* _EXERCISE REQUIREMENTS_: Filter the entries, keeping every line with the string "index".

* _LISTED ENTRIES_:
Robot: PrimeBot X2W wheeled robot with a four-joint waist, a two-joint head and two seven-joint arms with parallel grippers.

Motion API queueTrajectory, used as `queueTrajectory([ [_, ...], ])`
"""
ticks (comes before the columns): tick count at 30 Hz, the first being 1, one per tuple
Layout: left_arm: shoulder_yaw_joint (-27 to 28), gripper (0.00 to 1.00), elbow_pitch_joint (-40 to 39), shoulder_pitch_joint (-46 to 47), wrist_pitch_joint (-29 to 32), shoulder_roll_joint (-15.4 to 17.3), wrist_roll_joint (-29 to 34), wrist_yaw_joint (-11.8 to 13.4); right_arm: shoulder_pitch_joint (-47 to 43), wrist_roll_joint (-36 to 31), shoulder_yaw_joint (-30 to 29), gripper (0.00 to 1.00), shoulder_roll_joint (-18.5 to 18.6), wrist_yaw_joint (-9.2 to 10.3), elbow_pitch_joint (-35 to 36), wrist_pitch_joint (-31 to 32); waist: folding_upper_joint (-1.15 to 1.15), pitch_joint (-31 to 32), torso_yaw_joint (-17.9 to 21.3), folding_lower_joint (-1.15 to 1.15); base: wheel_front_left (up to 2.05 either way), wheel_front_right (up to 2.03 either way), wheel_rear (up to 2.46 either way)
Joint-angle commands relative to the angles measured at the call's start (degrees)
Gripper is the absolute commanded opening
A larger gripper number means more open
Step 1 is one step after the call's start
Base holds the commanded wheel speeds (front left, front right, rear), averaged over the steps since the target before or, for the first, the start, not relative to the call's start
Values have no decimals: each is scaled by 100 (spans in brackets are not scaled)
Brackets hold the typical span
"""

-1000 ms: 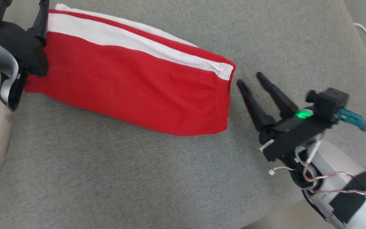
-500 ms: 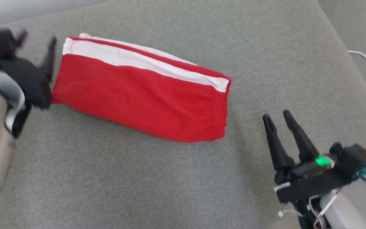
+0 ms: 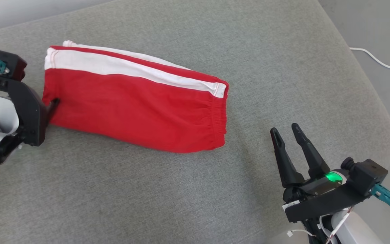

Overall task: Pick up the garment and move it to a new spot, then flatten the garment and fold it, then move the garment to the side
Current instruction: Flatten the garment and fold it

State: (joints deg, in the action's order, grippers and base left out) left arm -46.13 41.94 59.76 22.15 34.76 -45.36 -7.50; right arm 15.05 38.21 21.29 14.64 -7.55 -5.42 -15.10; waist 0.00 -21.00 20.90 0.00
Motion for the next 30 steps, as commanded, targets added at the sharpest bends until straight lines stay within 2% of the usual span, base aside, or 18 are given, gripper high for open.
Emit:
queueTrajectory([
  [1,-30,100,13,-23,74,18,-44,11,34,-24,15,100,-36,13,-21,-8,0,-26,40,0,0,0,0],
  [8,-170,100,-71,-69,599,-64,-394,2,110,37,71,100,-60,13,-84,-8,0,-55,126,0,0,0,0],
  [9,-224,90,-106,-85,668,-80,-418,0,113,43,71,100,-59,13,-91,-8,0,-53,127,0,0,0,0],
  [10,-283,31,-153,-97,718,-85,-433,-3,113,48,73,100,-61,13,-96,-8,0,-48,127,0,0,0,0],
  [11,-311,0,-195,-105,730,-78,-469,-4,111,50,72,100,-60,13,-101,-8,0,-40,122,0,0,0,0],
  [17,-318,0,-322,-84,426,-65,-554,12,78,31,12,100,-37,13,-115,-8,0,124,-55,0,0,0,0],
  [30,-298,0,-1018,-706,64,-273,-1292,12,-501,-2,-353,100,-30,13,-221,-6,0,994,-931,0,0,0,0],
])
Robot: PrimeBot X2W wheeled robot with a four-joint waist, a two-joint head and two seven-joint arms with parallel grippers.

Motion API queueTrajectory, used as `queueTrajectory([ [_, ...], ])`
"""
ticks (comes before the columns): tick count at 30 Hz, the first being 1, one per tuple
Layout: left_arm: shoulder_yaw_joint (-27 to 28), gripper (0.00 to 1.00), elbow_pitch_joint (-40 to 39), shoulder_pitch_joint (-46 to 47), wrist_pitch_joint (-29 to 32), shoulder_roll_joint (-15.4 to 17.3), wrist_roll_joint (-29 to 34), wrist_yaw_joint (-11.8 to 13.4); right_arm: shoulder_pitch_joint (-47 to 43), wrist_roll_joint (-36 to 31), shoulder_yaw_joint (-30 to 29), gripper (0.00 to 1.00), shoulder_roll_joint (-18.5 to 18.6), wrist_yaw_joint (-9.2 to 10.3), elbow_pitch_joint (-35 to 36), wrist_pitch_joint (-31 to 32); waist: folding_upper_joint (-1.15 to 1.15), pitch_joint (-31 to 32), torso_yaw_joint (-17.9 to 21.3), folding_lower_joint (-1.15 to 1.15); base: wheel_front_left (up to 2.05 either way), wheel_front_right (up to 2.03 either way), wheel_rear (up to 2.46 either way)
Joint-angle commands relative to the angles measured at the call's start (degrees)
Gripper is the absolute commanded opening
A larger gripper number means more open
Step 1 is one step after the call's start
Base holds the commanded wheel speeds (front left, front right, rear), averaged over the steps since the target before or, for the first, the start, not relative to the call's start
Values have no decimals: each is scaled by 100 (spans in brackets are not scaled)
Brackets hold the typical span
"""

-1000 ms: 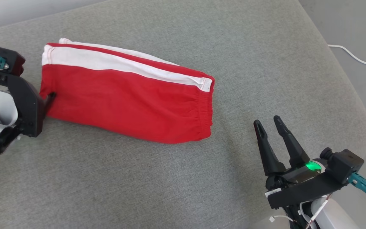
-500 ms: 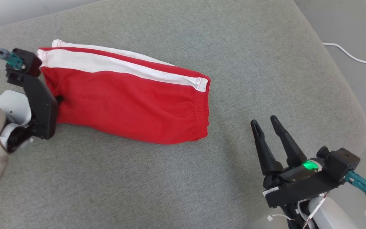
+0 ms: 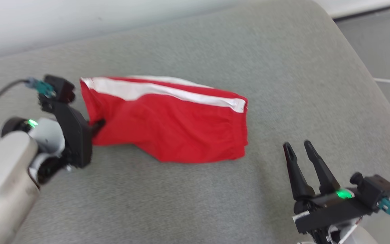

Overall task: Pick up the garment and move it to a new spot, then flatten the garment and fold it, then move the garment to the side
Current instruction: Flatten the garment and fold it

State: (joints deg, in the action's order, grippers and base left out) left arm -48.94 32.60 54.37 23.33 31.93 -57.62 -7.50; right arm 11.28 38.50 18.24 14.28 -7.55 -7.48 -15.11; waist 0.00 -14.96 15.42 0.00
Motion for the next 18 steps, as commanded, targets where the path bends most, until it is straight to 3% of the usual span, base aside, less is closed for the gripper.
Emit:
queueTrajectory([
  [1,-22,0,-182,-262,-89,24,-102,13,-188,-35,-87,100,5,13,-20,-5,0,445,-436,0,0,0,0],
  [6,-34,0,-703,-799,-268,148,-179,104,-520,-14,-322,100,-14,13,-22,4,0,652,-671,0,0,0,0],
  [11,4,0,-1141,-1309,-450,295,-266,334,-760,-53,-514,100,-31,13,39,37,0,726,-813,0,0,0,0],
  [14,123,0,-1360,-1709,-761,307,-385,594,-865,-113,-632,100,-73,13,98,87,0,730,-890,0,0,0,0],
  [15,154,18,-1381,-1828,-931,286,-357,686,-878,-126,-665,100,-95,13,115,115,0,728,-910,0,0,0,0],
  [16,146,94,-1380,-1952,-1070,249,-304,754,-892,-142,-669,100,-108,13,128,152,0,738,-928,0,0,0,0],
  [17,129,100,-1380,-2061,-1213,207,-262,796,-892,-162,-671,100,-117,13,140,184,0,749,-938,0,0,0,0],
  [18,165,100,-1376,-2142,-1387,149,-256,849,-886,-189,-675,100,-119,13,160,205,0,759,-949,0,0,0,0],
])
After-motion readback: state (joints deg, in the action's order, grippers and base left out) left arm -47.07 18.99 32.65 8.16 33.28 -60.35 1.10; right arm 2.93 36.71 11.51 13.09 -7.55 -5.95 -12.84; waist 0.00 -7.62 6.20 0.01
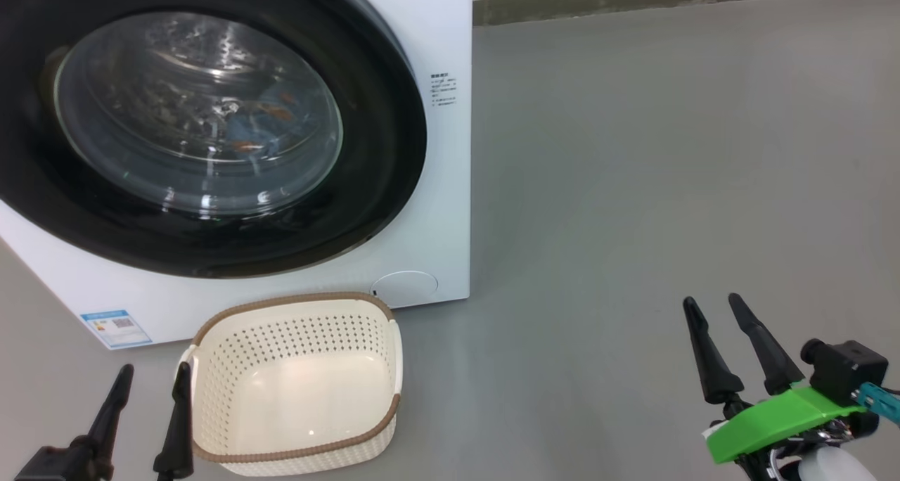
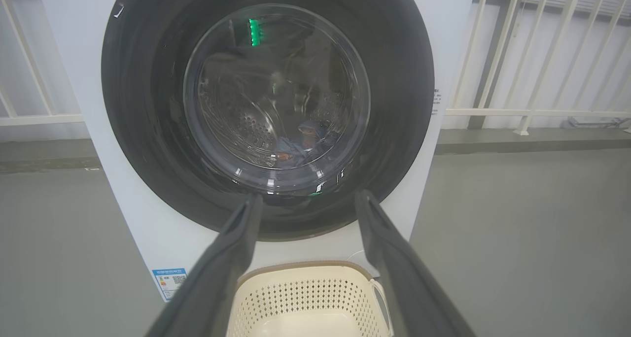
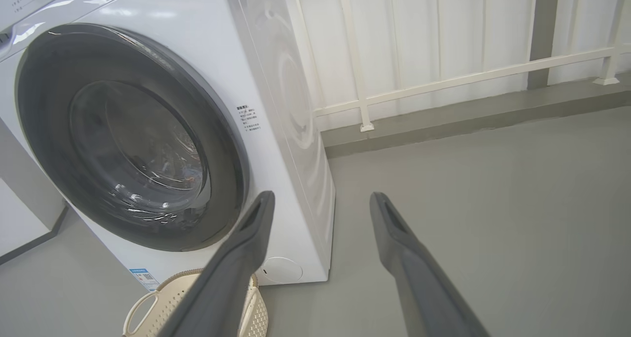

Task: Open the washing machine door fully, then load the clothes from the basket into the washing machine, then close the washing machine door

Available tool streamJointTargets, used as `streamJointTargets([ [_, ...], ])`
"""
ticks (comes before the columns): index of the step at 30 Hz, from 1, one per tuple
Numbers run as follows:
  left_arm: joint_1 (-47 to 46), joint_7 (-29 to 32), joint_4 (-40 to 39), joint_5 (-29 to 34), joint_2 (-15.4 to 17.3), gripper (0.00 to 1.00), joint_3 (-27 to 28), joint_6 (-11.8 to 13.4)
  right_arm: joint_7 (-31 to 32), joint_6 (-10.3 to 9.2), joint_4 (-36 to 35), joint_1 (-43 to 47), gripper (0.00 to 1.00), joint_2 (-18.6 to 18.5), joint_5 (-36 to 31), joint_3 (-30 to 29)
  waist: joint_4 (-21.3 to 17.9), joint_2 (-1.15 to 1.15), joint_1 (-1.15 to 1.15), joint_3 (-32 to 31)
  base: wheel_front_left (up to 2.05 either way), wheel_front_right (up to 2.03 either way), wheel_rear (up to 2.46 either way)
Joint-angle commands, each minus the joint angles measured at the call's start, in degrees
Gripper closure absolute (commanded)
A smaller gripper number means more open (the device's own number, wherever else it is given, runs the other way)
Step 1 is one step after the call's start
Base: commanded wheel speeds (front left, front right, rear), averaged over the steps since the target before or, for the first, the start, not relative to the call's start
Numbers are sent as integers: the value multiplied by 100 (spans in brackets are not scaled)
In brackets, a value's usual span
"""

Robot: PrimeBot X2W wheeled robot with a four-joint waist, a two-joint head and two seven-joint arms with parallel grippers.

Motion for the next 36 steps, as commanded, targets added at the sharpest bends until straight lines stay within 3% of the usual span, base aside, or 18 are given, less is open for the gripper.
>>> streamJointTargets([
  [1,-61,-36,-87,54,155,0,260,3,-28,-1,-168,17,0,-67,-47,26,-40,0,0,-21,0,0,0],
  [36,-4,-36,-112,160,109,0,444,3,-28,-1,-256,179,0,-36,-107,-258,-127,0,0,-6,0,0,0],
])
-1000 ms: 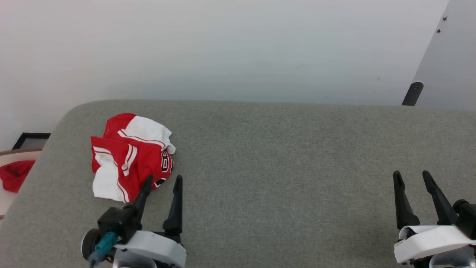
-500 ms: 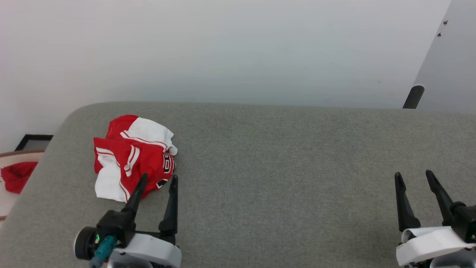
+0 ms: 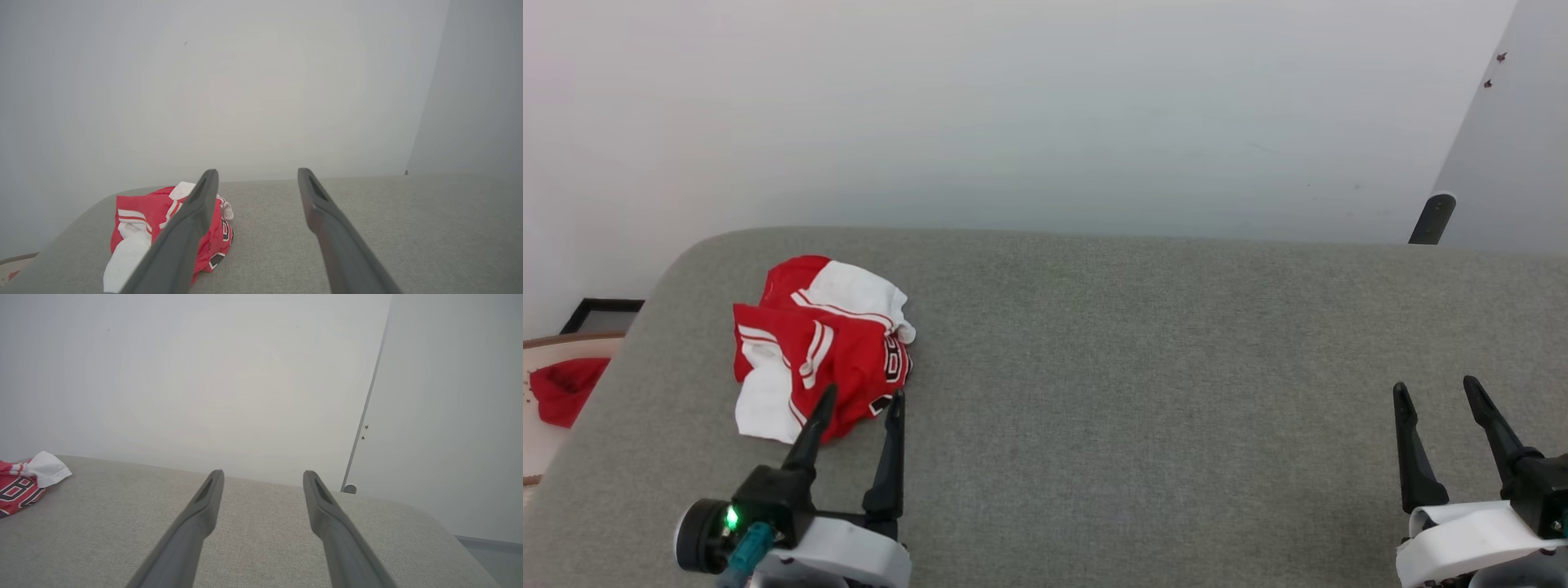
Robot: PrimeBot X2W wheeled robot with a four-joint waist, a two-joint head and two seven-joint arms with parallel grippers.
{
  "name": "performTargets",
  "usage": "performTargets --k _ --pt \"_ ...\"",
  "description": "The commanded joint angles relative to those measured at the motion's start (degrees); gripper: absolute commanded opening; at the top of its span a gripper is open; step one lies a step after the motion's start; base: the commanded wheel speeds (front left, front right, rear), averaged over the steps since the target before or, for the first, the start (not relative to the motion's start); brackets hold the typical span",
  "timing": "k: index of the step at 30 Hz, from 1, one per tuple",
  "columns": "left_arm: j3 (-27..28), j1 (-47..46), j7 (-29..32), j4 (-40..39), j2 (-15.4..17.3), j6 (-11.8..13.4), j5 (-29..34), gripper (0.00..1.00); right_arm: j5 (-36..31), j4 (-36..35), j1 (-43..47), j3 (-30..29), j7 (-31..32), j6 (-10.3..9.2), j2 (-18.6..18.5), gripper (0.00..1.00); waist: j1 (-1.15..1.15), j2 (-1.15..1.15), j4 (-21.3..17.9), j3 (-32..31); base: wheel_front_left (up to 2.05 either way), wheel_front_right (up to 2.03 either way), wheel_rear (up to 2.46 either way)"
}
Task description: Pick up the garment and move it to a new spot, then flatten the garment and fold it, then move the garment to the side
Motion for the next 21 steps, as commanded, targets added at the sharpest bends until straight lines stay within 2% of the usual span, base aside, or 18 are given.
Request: performTargets --k 1,12,21 --pt "0.2 0.4 0.0 0.1 -0.1 -0.4 0.4 1.0 -0.2 -0.2 0.6 -0.1 -0.1 0.04 0.1 1.0 0.0 0.0 0.0 0.0 0.0 0.0 0.0" --pt "1.6 0.6 0.0 1.7 -1.1 -1.8 0.8 1.0 0.0 0.4 1.1 -0.2 -0.4 0.04 -0.5 1.0 0.0 0.0 0.8 -0.7 0.0 0.0 0.0" --pt "4.2 -1.0 0.0 5.3 -0.5 -1.7 0.2 1.0 0.8 0.3 1.4 1.5 0.3 0.04 -0.9 1.0 0.0 0.0 5.9 -1.4 0.0 0.0 0.0"
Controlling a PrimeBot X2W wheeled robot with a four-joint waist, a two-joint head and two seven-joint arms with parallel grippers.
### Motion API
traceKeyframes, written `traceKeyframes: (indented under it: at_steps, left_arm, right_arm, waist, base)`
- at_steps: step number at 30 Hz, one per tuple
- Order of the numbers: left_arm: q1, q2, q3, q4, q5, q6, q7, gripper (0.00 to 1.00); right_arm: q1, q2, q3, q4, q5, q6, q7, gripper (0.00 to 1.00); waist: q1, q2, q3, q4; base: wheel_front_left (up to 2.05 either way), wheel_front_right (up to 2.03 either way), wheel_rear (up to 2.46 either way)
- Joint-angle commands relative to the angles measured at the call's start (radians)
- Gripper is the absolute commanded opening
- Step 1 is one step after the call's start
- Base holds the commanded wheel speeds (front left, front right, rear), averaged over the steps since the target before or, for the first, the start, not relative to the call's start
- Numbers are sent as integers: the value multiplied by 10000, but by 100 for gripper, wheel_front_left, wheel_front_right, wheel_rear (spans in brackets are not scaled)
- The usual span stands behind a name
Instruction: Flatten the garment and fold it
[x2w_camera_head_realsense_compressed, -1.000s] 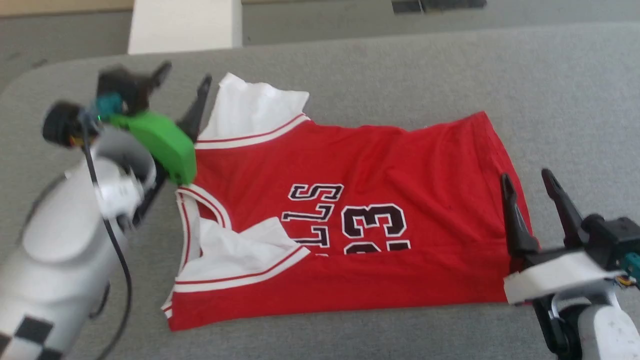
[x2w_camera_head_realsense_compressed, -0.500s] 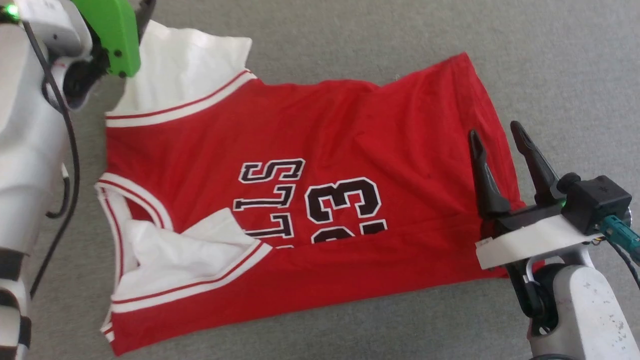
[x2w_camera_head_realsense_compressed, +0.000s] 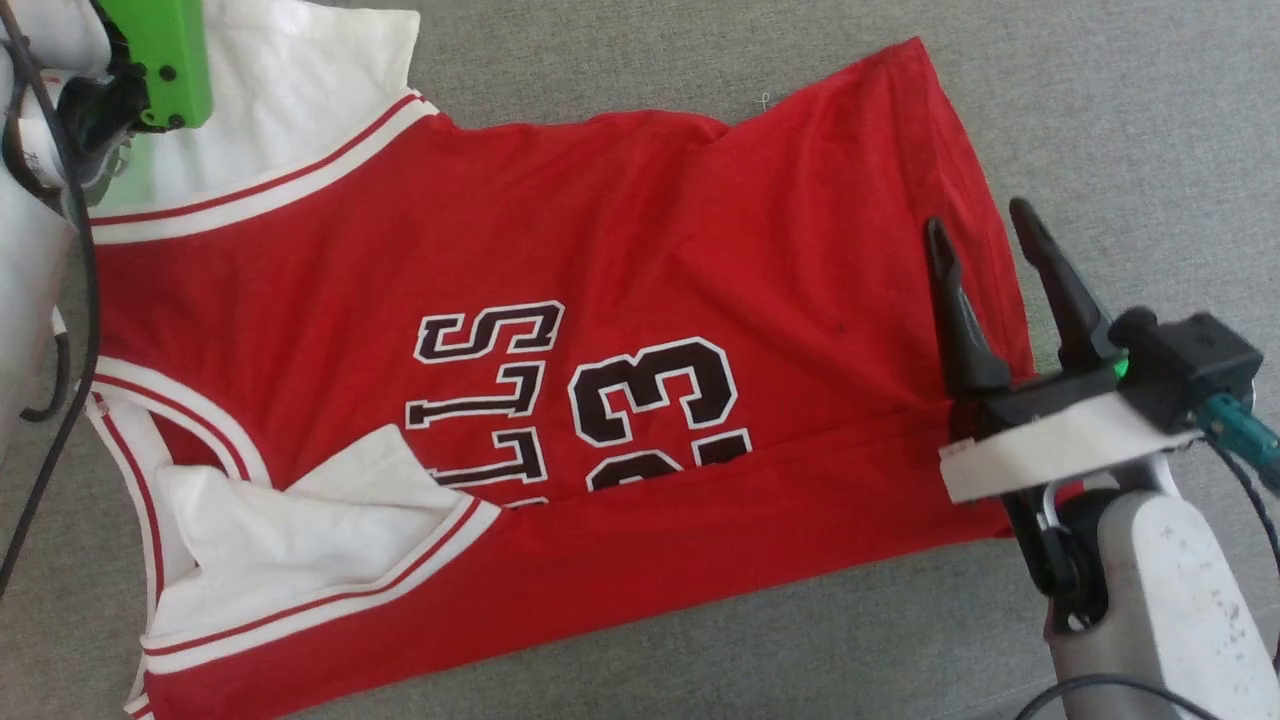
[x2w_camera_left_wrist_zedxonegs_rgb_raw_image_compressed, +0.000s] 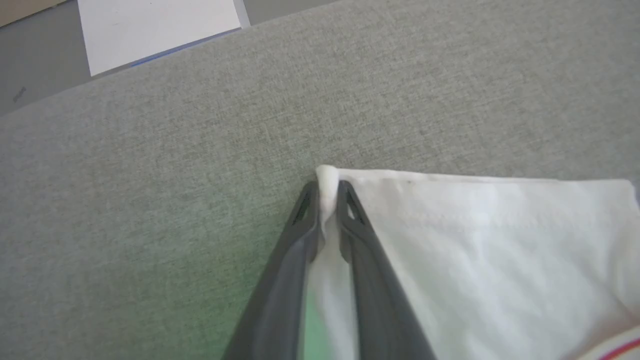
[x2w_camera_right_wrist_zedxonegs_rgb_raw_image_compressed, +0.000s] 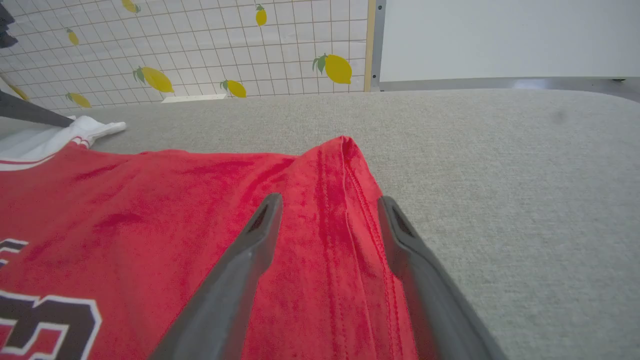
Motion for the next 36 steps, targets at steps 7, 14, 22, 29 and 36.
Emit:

* _OUTPUT FOR THIS TASK_:
ticks (comes before the columns): index of the step at 30 Hz, from 1, one per tuple
  "timing": "k: index of the step at 30 Hz, from 1, one per tuple",

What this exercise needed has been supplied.